Naturally Utterbourne talked of everything under the sun except the subject that had brought them together. He spoke poisingly of fate and art and habit and flayed immortality within an inch of its life and said “H’m?” a great many times and hummed To a Wild Rose. And when, later on, Curry referred to the merchandise which the Skipping Goone would carry by way of defraying expenses as a “sideline,” then Utterbourne drawled over his shish kébab: “It’s to be presumed we all have our sidelines, of one sort and another—h’m? With some it’s gambling, with others art, literature, some branch of scientific research—h’m? With most of us, perhaps, it’s just women”—more sea captain atmosphere.
But Curry staunchly defended his sideline—said it had come to him in Oshkosh while he was directing the last act of the Gondoliers one night—really an inspiration, nothing short of that! And Utterbourne said “Yes,” while the other captain, out of a flaming profusion of auburn whiskers, echoed it: “Er—yes,” with a most curious, quick little side-glance of his narrow green eyes, which somehow instantly set him down as a satellite.

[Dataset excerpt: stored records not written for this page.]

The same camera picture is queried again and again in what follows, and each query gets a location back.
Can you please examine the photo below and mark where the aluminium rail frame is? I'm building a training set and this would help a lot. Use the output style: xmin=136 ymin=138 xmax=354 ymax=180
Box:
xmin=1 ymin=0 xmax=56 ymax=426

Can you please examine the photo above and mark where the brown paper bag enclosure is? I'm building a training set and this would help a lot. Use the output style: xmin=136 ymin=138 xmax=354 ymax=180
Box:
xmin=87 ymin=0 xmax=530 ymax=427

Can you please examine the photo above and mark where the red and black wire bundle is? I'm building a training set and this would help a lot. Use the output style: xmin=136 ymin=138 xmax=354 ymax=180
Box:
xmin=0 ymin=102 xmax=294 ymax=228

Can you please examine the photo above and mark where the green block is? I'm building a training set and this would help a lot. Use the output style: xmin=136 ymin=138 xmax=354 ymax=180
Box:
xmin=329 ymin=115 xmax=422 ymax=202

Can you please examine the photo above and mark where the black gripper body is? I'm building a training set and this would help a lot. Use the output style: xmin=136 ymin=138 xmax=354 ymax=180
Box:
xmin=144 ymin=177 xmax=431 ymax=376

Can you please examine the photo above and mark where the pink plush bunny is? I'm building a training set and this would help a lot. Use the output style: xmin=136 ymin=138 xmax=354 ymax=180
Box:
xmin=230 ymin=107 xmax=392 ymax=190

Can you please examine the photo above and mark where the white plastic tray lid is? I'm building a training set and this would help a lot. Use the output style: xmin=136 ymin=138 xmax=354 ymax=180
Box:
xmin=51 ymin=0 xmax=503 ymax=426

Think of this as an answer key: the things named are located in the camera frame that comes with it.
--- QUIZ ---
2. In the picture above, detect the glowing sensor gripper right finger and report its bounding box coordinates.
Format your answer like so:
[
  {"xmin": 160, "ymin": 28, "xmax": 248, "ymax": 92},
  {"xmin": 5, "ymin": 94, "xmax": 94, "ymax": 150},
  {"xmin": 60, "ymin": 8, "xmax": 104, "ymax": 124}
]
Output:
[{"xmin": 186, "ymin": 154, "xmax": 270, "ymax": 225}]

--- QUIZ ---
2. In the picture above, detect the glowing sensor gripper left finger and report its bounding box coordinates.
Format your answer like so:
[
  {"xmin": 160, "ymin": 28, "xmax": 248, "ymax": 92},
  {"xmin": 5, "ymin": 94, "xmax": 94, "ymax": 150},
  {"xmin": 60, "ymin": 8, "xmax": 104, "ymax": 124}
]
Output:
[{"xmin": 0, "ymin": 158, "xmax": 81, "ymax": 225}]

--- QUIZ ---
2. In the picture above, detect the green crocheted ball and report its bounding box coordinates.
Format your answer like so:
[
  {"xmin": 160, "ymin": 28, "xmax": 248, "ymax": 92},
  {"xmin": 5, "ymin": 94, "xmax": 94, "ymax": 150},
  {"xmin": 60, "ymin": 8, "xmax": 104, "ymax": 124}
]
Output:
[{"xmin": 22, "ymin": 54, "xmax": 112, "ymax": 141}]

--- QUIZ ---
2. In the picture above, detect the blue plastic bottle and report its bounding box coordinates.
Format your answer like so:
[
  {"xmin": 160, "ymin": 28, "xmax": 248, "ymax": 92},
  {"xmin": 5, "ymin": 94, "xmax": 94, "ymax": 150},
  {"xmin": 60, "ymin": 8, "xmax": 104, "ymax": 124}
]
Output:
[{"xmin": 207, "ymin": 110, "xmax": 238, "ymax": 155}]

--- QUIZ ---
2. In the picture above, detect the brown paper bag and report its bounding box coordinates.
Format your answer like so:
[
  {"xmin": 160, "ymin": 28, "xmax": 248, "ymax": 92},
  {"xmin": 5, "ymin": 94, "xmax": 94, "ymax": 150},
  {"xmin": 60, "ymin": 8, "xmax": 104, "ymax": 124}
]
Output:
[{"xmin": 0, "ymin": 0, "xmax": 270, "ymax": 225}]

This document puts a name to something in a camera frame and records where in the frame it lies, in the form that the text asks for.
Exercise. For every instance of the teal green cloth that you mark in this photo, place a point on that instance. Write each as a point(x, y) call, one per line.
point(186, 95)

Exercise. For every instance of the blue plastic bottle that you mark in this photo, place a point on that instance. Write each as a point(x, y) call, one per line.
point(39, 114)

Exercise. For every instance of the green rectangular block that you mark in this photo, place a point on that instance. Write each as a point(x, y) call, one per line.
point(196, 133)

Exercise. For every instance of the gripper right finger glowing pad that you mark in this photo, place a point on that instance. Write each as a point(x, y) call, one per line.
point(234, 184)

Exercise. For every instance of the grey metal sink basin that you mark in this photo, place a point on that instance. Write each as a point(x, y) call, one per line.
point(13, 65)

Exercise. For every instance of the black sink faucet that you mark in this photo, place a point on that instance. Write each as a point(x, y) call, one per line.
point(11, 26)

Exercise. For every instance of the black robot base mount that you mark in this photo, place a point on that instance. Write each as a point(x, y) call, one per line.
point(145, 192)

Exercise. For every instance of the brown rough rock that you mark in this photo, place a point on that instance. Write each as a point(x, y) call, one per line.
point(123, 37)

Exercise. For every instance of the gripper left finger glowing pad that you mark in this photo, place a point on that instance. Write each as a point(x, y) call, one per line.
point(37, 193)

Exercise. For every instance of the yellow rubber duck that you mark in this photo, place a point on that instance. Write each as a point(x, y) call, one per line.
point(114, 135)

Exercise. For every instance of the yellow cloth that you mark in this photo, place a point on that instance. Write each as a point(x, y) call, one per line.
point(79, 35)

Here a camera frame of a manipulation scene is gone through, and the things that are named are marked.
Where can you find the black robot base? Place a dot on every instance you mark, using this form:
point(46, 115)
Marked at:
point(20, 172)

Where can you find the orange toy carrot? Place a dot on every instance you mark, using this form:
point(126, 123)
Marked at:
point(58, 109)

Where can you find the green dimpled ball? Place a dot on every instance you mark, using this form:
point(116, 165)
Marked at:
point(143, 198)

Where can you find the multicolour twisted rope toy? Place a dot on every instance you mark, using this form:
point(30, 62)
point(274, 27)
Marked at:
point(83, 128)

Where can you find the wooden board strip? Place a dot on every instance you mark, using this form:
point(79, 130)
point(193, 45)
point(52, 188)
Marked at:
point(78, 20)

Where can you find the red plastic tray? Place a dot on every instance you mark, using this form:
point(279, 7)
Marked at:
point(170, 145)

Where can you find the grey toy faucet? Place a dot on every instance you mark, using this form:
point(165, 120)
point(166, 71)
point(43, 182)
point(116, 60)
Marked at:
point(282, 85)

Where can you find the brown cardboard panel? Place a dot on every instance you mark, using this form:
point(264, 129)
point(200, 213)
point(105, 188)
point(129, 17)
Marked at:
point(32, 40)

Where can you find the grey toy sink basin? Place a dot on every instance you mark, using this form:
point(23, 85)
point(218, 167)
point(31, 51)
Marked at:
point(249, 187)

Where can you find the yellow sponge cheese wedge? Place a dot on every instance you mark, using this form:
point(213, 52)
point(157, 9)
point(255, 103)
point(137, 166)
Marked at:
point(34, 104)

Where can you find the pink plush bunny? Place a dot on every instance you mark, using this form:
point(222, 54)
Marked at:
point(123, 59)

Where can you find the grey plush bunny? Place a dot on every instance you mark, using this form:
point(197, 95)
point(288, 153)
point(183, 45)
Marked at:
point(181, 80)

Captain Bearman was big and bluff-looking, with the sea quite oozing from his whole personality; there was even a little gold braid, and, in spite of some rather doubtful cuffs, he looked like an admiral; yet for all that it was only too plain he fawned on Captain Utterbourne—and fawned very acutely. He couldn’t seem to be obsequious and echoing enough—it was rather baffling. He would always echo: “Er—yes,” or “Er—no,” as the case might be, and ordered all the dishes the other captain ordered, and, in brief, took the cue from him in everything.
At first Utterbourne by no means went out of his way to avoid conveying the impression that the project of the Skipping Goone was unseaworthy; and Captain Bearman, simply because he possessed what the psychologists call an “inferiority complex,” and though it might mean a lapsing of his present opportunity, made his embittered lips curl in sympathetic disdain. But as the impresario climbed to higher and ever higher levels of honest zeal, gradually Utterbourne thawed somewhat, leaning negligently back, his knife prying about the base of his goblet, often rather gravely menacing its equilibrium; and at once, of course, the other captain began to thaw too. From that time on the prospects were ever so much better.
Of course Xenophon Curry was an enthusiast, and of course the champagne had made him exhort a good deal about the supreme virtue of his songbirds (“It’s not that they’ve all got million dollar voices, for I can’t keep that kind; but they’ve all got million dollar hearts!”) And of course he talked a little wildly about his great dream—New York and the capitals of Europe.... Yet the serene and glacial Captain Utterbourne felt in spite of himself a little touched, and merely thought it expedient at last to observe, his voice slipping out between reluctant lips like a thin ribbon of lazy ice: “You must take care, Mr. Curry—h’m?—not to let a possible material success ... I mean,” he cleared his throat with faint petulance, “you mustn’t let your sideline turn you into a rival of ours rather than of Gatti Cassazza’s.”
It was finally settled, and Bearman became the master of the Skipping Goone, and the radiant impresario, as he hailed a taxi for the entire party by way of ending the evening in a blaze of style, cried: “The schooner will turn the trick—you’ll see!”